The chapter on politics and government offers an example of the authors’ approach. It begins with a discussion of covert actions by opposing forces during wartime, including the distribution of disease-carrying blankets to Native Americans by the British in the 1760s, the 1941 Japanese attack on Pearl Harbor, and German soldiers disguising themselves with American uniforms and vehicles to engage in sabotage in the Battle of the Bulge during World War II. Among other covert acts discussed in this chapter are the poisoning of restaurants by followers of Bhagwan Shree Rajneesh in the 1980s and the multiple letter bombs sent by “Unabomber” Ted Kaczynski in the 1980s and 1990s, as well as the September 11, 2001 attacks that destroyed the World Trade Center towers in New York City. The chapter concludes with the authors’ suggestion that the potential use of biological weapons by “an under resourced and power-deprived group or nation” is covert violence that could cause the deaths of millions of people (p. 88).
In the final chapter, the authors return to the issue of errors in crime data that result in some murders remaining undetected. They propose that covert violence may be reduced if (1) powerlessness is reduced in society at large, (2) bystanders and family members report suspicious behavior to the authorities (“see something, say something”), and (3) greater resources are provided to police for the detection of non-homicide crimes.
Covert Violence has two distinct parts, each with a separate focus. The first section of the book looks at covert acts of murder that are misclassified in official crime statistics. Reference is made to the 37 cases in the authors’ sample. The unit of analysis is the individual perpetrator. The second part of the discussion does not refer to the authors’ research sample but instead moves to a discussion of covert violence in general. Sometimes the unit of analysis is the individual, but more often it is the group, ranging from a small military unit to entire governments. Sometimes the covert action is murder, but other types of behavior are included as well. To the reader, it is sometimes not apparent how the second discussion is related to the first. The best chapters in the book hold to an analysis of powerless individuals who commit covert murder within social institutional contexts.

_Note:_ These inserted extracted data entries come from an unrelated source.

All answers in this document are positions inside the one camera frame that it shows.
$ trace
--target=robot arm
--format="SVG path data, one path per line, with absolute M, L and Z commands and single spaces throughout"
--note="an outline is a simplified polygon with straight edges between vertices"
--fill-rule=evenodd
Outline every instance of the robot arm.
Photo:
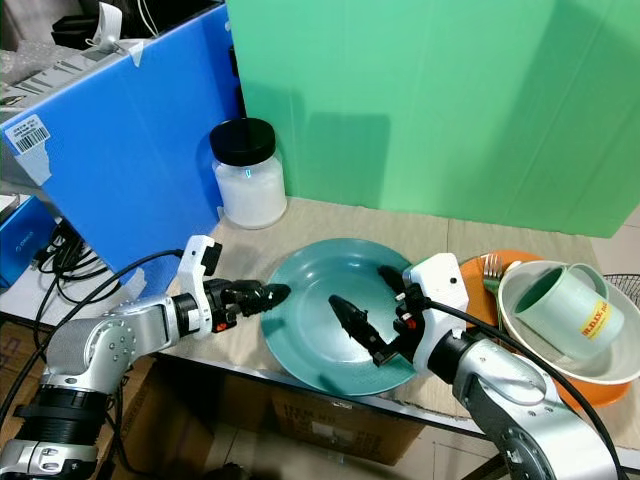
M 385 343 L 366 311 L 336 295 L 329 299 L 343 328 L 367 348 L 376 365 L 402 355 L 422 374 L 453 386 L 518 480 L 615 480 L 617 471 L 600 436 L 560 399 L 549 375 L 489 340 L 475 340 L 466 323 L 430 300 L 466 310 L 468 297 L 456 258 L 438 254 L 403 274 L 379 273 L 398 294 L 398 336 Z
M 25 422 L 0 454 L 0 479 L 89 478 L 107 399 L 133 362 L 193 335 L 203 338 L 273 308 L 286 285 L 257 280 L 203 281 L 212 275 L 221 245 L 190 238 L 178 267 L 182 294 L 123 304 L 98 318 L 73 320 L 52 337 L 40 388 L 30 405 L 16 409 Z

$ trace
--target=mug handle
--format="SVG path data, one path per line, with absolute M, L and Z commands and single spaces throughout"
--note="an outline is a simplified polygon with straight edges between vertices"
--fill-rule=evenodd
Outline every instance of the mug handle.
M 586 263 L 576 263 L 569 267 L 569 271 L 573 270 L 582 270 L 586 273 L 589 278 L 593 281 L 593 284 L 596 286 L 596 293 L 603 297 L 607 302 L 609 301 L 609 287 L 607 286 L 607 282 L 600 272 L 598 272 L 591 265 L 587 265 Z

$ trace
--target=white powder
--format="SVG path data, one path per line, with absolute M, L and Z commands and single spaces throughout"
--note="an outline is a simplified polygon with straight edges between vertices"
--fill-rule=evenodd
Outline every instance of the white powder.
M 287 208 L 282 165 L 275 156 L 248 167 L 215 165 L 224 213 L 244 228 L 275 223 Z

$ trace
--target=green backdrop
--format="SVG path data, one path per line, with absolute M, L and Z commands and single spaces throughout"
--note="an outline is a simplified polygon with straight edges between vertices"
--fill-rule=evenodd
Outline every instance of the green backdrop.
M 287 193 L 610 236 L 640 201 L 638 0 L 228 0 Z

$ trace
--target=orange plate
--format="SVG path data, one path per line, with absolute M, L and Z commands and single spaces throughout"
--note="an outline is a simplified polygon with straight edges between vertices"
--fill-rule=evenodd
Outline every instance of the orange plate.
M 543 258 L 538 255 L 518 250 L 496 250 L 491 253 L 495 253 L 502 257 L 503 270 L 506 270 L 506 268 L 516 260 L 520 260 L 521 262 L 543 260 Z M 484 284 L 482 283 L 483 270 L 484 259 L 480 257 L 472 258 L 460 267 L 462 278 L 465 286 L 467 287 L 467 293 L 469 294 L 469 306 L 467 307 L 467 313 L 495 327 L 498 325 L 496 300 L 494 296 L 484 288 Z M 631 388 L 631 382 L 623 383 L 621 385 L 598 385 L 595 383 L 582 382 L 570 377 L 568 377 L 568 380 L 594 407 L 604 407 L 617 402 L 624 397 Z M 562 397 L 569 406 L 575 409 L 581 408 L 564 388 L 558 384 L 556 384 L 556 387 L 560 392 L 560 397 Z

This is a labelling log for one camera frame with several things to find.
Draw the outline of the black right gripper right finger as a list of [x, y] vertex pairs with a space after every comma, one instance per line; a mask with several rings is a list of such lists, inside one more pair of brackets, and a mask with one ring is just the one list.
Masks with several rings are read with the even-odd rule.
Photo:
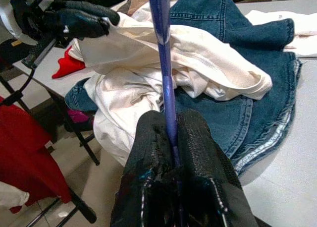
[[228, 157], [194, 110], [177, 116], [182, 161], [181, 207], [184, 227], [256, 227], [240, 181]]

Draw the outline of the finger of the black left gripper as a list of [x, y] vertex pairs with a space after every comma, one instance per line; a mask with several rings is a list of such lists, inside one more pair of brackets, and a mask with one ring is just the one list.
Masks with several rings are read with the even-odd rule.
[[98, 17], [107, 17], [112, 24], [118, 24], [120, 21], [120, 16], [116, 11], [87, 1], [59, 0], [53, 2], [53, 8], [76, 9]]
[[80, 10], [46, 12], [44, 23], [59, 37], [98, 38], [109, 34], [109, 24], [101, 17]]

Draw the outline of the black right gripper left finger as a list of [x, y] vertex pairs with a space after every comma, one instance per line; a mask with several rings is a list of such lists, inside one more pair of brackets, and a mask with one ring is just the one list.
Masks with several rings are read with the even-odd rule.
[[175, 188], [172, 157], [162, 113], [149, 111], [137, 122], [111, 213], [112, 227], [172, 227]]

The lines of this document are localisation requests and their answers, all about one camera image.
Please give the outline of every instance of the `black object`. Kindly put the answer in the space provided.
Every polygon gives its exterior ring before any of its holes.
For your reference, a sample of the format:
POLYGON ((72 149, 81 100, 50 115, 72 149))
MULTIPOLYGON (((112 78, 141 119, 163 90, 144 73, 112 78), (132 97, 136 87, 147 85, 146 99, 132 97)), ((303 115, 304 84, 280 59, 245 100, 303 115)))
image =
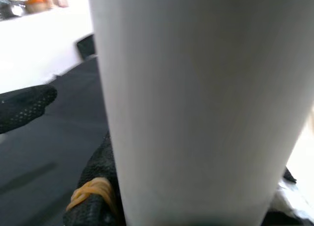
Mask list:
POLYGON ((292 182, 292 183, 296 183, 296 179, 292 176, 292 174, 290 173, 290 171, 288 170, 288 168, 286 167, 285 173, 284 173, 284 179, 292 182))
POLYGON ((300 218, 292 218, 287 216, 283 212, 267 212, 261 226, 292 226, 292 225, 303 225, 313 226, 309 220, 302 220, 300 218))
POLYGON ((123 218, 122 202, 120 197, 118 179, 113 158, 109 132, 105 136, 101 146, 96 149, 83 170, 78 188, 96 177, 106 177, 114 189, 120 220, 117 221, 110 212, 109 206, 99 195, 92 194, 84 202, 75 206, 64 214, 65 226, 116 226, 125 225, 123 218))
POLYGON ((83 60, 96 53, 94 34, 91 34, 77 42, 78 52, 83 60))
POLYGON ((51 85, 38 85, 0 95, 0 134, 19 128, 45 113, 57 96, 51 85))
POLYGON ((0 21, 20 17, 25 13, 25 2, 18 0, 0 0, 0 21))

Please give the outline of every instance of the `orange rubber band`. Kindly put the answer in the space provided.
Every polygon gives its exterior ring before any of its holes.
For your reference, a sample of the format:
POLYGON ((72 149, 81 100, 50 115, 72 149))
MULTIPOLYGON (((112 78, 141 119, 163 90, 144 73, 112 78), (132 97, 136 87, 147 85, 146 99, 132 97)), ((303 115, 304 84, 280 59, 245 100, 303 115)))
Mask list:
POLYGON ((67 206, 66 211, 85 201, 91 194, 101 195, 104 201, 109 205, 111 212, 115 216, 118 216, 114 191, 108 179, 104 177, 94 178, 75 190, 71 196, 71 202, 67 206))

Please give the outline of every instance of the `black fabric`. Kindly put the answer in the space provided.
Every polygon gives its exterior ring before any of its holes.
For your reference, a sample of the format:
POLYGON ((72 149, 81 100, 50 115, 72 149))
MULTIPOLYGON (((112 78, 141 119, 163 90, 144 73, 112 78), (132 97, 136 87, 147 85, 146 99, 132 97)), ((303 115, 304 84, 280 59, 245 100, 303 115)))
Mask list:
POLYGON ((38 85, 0 95, 0 134, 42 116, 57 96, 51 85, 38 85))
POLYGON ((0 143, 0 226, 63 226, 80 174, 108 132, 96 58, 50 85, 58 96, 45 114, 0 143))
POLYGON ((292 226, 303 225, 312 226, 313 224, 309 220, 302 220, 299 218, 292 218, 282 212, 267 212, 261 226, 292 226))
POLYGON ((102 197, 92 194, 86 201, 65 213, 63 217, 65 226, 125 225, 109 132, 100 147, 89 159, 80 176, 77 188, 96 177, 106 177, 112 184, 116 195, 116 204, 121 215, 119 217, 120 222, 116 221, 102 197))
POLYGON ((78 52, 83 60, 96 53, 94 34, 91 34, 77 42, 78 52))
POLYGON ((285 169, 283 177, 285 180, 290 181, 291 183, 296 183, 296 179, 292 176, 287 167, 285 169))

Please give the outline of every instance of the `white cylinder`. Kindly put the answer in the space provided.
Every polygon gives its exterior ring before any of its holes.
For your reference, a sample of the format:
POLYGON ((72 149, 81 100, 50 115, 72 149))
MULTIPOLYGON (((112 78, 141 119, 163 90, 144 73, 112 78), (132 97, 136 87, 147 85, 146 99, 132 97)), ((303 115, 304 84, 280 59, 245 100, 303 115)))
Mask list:
POLYGON ((90 0, 129 226, 260 224, 314 94, 314 0, 90 0))

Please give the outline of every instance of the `dark surface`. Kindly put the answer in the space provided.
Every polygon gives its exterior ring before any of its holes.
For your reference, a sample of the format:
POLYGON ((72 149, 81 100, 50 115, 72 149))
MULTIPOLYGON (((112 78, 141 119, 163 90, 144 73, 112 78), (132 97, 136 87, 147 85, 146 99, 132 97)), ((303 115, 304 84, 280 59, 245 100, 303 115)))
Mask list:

This wide-ranging book makes a fundamentally important point about the necessity of interpreting official murder statistics with caution, and for this reason Covert Violence should be required reading for all criminal justice scholars. However, the book is not about covert and overt violence as studied in the social science literature. Fundamentally, it is concerned with the limitations of official murder statistics.
Ultimately, the book is more a study of “covert killers” (p. 6) than of people involved in all types of covert violence. It offers only limited discussion of the psychological and sociological causes of this type of action, and the methodology of the study does not unambiguously support some of the conclusions that the authors draw about the causes of violence. Despite these limitations, the book succeeds in identifying a little-understood type of measurement error in official homicide and murder statistics by pointing out that an unknown number of deaths that have been classified as something other than murder may in fact be murder, and that some such actions may involve hidden violence committed by relatively powerless people and groups against more powerful targets. This is an important contribution to the scholarly literature on officially reported crime.